En octobre dernier, Goldman Sachs recevait, avec réticence, 10 milliards de dollars du gouvernement américain. A l’époque, Washington tentait par ce type de renflouement, d’enrayer une crise systémique menaçant son système financier. Aujourd’hui, la banque d’affaires fait état d’un impressionnant bénéfice trimestriel net de 3,44 milliards de dollars, soit 4,93 dollars par action. Le consensus de 22 analystes récolté par l’agence Bloomberg, s’attendait à 3,65 dollars, soit nettement moins.

La cinquième plus grande banque des Etats-Unis signe ainsi un deuxième trimestre consécutif d’excellents résultats, le premier ayant été bénéficiaire de 1,81 milliard de dollars. A la même période de l’année passée, son bénéfice se montait à 2,08 milliards de dollars.

En juin, Goldman Sachs, tout comme quelques autres banques américaines, avait annoncé être en mesure de rembourser toute l’aide fédérale reçue au plus fort de la crise, après avoir procédé à une augmentation publique de capital.

Reste que la banque a versé ce trimestre au gouvernement 426 millions de dollars à titre de dividendes. Sans cela, le bénéfice par action se serait monté à 5,71 dollars.

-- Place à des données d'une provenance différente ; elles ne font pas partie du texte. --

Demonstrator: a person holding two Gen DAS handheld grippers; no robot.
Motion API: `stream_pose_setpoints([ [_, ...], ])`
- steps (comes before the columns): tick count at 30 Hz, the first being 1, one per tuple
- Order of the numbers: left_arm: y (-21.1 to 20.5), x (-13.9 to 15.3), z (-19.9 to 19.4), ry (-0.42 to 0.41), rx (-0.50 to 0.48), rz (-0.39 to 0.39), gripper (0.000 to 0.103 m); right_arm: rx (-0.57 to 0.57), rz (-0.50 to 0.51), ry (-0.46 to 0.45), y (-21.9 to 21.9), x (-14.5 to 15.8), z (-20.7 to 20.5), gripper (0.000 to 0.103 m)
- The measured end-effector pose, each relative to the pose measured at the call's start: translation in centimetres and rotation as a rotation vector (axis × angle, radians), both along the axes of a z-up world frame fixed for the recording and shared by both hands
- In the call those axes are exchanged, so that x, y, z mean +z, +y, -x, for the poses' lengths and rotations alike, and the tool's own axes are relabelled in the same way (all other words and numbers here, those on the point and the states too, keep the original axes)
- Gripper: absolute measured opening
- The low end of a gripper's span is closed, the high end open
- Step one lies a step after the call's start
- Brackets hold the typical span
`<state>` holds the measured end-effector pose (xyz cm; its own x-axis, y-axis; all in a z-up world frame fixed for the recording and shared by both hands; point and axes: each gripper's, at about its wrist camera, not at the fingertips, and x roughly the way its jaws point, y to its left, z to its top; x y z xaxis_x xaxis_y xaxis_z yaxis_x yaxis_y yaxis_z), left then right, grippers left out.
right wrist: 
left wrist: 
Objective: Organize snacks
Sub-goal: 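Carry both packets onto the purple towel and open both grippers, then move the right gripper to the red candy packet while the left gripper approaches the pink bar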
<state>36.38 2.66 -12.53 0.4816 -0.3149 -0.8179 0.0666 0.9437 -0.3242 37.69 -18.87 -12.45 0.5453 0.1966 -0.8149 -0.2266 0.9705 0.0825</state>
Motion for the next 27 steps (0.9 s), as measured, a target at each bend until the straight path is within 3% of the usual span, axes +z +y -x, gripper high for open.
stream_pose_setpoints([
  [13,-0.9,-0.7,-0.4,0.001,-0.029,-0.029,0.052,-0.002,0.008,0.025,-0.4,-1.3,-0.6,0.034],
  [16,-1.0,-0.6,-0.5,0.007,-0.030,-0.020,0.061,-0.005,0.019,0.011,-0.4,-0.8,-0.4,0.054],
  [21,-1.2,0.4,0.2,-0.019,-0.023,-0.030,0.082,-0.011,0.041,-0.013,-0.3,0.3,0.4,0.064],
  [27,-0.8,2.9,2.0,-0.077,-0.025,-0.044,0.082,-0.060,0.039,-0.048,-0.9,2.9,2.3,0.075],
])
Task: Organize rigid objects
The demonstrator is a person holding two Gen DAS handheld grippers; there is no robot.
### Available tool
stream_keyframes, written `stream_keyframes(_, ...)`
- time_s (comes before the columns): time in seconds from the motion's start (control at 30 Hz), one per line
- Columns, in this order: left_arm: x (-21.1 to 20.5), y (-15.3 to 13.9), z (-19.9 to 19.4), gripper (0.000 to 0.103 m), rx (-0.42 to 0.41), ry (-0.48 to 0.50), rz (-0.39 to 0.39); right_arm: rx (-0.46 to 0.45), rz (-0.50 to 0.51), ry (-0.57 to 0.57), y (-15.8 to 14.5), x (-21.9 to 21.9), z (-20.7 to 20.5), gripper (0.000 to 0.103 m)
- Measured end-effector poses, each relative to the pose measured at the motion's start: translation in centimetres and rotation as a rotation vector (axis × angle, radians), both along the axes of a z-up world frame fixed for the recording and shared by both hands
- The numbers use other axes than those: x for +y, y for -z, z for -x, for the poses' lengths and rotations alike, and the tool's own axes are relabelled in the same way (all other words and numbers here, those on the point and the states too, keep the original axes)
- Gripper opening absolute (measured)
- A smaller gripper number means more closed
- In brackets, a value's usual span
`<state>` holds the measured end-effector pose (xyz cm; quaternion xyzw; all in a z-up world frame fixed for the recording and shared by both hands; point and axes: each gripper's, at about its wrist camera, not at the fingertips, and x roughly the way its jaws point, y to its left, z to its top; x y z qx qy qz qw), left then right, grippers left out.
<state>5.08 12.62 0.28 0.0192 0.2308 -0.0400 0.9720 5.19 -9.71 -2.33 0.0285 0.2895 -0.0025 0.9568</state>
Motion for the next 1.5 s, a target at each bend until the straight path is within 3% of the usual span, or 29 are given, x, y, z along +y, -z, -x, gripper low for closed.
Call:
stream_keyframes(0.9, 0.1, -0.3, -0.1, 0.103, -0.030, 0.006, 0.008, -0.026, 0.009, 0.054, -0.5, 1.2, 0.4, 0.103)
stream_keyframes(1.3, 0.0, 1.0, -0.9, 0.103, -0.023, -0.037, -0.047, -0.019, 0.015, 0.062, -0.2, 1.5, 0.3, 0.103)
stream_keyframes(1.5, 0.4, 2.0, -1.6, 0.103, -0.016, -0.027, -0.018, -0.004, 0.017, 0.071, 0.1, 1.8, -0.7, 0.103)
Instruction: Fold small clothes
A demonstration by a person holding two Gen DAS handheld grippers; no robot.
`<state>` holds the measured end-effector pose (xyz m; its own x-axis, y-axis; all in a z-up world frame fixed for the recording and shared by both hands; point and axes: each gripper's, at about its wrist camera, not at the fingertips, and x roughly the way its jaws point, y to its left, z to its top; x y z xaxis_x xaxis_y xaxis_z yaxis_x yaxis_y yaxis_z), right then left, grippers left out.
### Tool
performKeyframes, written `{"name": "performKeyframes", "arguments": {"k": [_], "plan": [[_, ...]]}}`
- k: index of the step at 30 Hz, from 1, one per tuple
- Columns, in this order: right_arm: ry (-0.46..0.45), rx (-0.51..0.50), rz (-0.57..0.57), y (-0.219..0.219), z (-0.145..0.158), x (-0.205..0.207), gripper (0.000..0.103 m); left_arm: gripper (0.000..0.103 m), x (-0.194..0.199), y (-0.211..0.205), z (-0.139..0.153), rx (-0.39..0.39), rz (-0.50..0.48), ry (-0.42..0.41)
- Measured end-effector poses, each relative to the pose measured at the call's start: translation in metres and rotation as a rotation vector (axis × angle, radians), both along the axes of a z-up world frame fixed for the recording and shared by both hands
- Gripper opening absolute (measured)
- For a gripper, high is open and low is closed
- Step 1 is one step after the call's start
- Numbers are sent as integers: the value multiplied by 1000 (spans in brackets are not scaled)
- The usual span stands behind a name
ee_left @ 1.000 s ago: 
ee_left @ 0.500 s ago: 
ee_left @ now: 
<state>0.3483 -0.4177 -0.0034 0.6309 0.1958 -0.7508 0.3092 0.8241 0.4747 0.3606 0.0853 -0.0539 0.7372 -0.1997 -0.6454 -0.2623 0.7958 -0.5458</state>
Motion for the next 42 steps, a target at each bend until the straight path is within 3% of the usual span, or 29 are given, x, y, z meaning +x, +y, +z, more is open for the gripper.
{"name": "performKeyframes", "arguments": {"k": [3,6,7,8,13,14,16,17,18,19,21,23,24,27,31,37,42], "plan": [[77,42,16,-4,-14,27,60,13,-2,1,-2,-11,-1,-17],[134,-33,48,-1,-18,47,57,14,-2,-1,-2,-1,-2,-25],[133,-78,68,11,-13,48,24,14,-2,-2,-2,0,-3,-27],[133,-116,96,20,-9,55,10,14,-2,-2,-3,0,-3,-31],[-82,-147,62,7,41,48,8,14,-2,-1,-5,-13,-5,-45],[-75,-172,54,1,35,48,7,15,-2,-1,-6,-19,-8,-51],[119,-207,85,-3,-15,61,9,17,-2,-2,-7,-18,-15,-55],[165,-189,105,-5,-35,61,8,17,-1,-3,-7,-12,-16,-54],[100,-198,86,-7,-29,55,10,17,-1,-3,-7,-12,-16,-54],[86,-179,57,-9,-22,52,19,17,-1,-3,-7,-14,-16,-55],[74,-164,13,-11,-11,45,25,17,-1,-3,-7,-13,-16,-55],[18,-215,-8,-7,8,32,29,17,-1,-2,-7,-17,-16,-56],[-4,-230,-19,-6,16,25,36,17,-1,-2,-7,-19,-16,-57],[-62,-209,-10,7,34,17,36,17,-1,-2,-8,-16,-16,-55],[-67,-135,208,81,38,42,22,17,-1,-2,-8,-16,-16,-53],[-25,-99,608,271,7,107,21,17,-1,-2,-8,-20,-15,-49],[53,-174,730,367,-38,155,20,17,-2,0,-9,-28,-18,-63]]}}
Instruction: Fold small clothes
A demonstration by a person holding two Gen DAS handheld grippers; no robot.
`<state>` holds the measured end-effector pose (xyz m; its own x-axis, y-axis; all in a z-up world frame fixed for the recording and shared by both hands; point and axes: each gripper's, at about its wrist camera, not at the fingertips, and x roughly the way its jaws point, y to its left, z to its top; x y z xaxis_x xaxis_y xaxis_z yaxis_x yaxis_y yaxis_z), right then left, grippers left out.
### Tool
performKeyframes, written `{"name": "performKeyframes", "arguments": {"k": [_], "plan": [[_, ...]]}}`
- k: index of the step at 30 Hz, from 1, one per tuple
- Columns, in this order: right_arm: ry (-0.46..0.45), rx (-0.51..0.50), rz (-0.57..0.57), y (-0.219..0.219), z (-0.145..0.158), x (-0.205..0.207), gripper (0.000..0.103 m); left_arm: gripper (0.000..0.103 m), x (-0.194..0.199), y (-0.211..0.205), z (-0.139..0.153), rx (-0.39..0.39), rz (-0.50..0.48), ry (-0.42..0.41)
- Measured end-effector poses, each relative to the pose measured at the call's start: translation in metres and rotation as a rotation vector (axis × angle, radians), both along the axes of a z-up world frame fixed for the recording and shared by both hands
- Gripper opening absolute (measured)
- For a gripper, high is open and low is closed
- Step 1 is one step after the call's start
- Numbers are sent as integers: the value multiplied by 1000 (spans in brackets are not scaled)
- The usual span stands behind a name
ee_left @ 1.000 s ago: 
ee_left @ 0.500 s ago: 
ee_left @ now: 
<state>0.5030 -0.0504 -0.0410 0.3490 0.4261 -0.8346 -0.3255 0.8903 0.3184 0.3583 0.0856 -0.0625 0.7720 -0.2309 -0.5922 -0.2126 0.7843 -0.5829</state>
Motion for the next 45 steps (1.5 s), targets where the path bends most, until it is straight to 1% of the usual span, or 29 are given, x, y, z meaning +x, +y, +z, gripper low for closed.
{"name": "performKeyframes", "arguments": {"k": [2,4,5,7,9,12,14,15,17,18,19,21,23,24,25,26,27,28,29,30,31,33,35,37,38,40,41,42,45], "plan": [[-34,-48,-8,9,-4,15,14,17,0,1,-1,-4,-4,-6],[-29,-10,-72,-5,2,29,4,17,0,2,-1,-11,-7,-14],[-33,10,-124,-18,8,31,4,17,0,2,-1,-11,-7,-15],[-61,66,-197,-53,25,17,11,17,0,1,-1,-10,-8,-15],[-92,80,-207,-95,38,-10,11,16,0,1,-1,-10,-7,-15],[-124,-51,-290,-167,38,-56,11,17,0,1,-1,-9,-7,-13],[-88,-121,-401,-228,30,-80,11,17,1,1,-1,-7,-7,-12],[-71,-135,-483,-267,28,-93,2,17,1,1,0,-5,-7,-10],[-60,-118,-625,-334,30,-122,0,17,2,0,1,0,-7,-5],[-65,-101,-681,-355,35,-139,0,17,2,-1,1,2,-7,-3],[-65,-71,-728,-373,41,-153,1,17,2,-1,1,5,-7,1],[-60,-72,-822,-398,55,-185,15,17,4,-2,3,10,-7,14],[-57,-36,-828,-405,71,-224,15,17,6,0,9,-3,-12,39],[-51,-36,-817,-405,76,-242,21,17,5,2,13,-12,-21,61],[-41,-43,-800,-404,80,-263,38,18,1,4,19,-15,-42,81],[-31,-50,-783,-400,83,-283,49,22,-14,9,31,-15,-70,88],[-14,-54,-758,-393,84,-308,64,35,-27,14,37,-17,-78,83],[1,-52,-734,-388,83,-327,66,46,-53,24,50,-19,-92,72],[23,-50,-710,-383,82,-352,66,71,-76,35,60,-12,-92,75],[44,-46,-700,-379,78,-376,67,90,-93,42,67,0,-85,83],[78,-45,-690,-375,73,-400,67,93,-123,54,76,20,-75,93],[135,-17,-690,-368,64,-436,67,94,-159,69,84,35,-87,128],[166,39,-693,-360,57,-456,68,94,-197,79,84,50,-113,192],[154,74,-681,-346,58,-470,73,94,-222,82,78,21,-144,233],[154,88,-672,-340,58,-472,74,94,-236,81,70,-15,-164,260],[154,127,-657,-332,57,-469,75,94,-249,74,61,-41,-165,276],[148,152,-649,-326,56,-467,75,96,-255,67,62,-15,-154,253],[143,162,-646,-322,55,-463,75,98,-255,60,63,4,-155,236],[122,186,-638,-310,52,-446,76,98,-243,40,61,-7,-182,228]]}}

Une très dynamique reprise des affaires dans le secteur des émissions de titres explique pour bonne partie les excellents résultats de la banque, reprise à mettre en regard des massives augmentations de capital auxquelles de nombreuses banques ont récemment eu recours pour rembourser les fonds de l’aide gouvernementale.

Quant aux activités de courtage, qui constituent le principal facteur de croissance ce trimestre, leurs volumes ont quasiment doublé depuis l’année précédente, et augmenté de 50% depuis le début de l’année. A noter aussi le revenu exceptionnel qu’a constitué la vente d’une participation dans l’Industrial and Commerce Bank of China (ICBC), pour près d’un milliard de dollars.

Cette semaine, JP Morgan Chase, Citigroup et Bank of America devraient publier des résultats de la même veine, bénéficiant des mêmes tendances positives sur le marché du courtage et des souscriptions.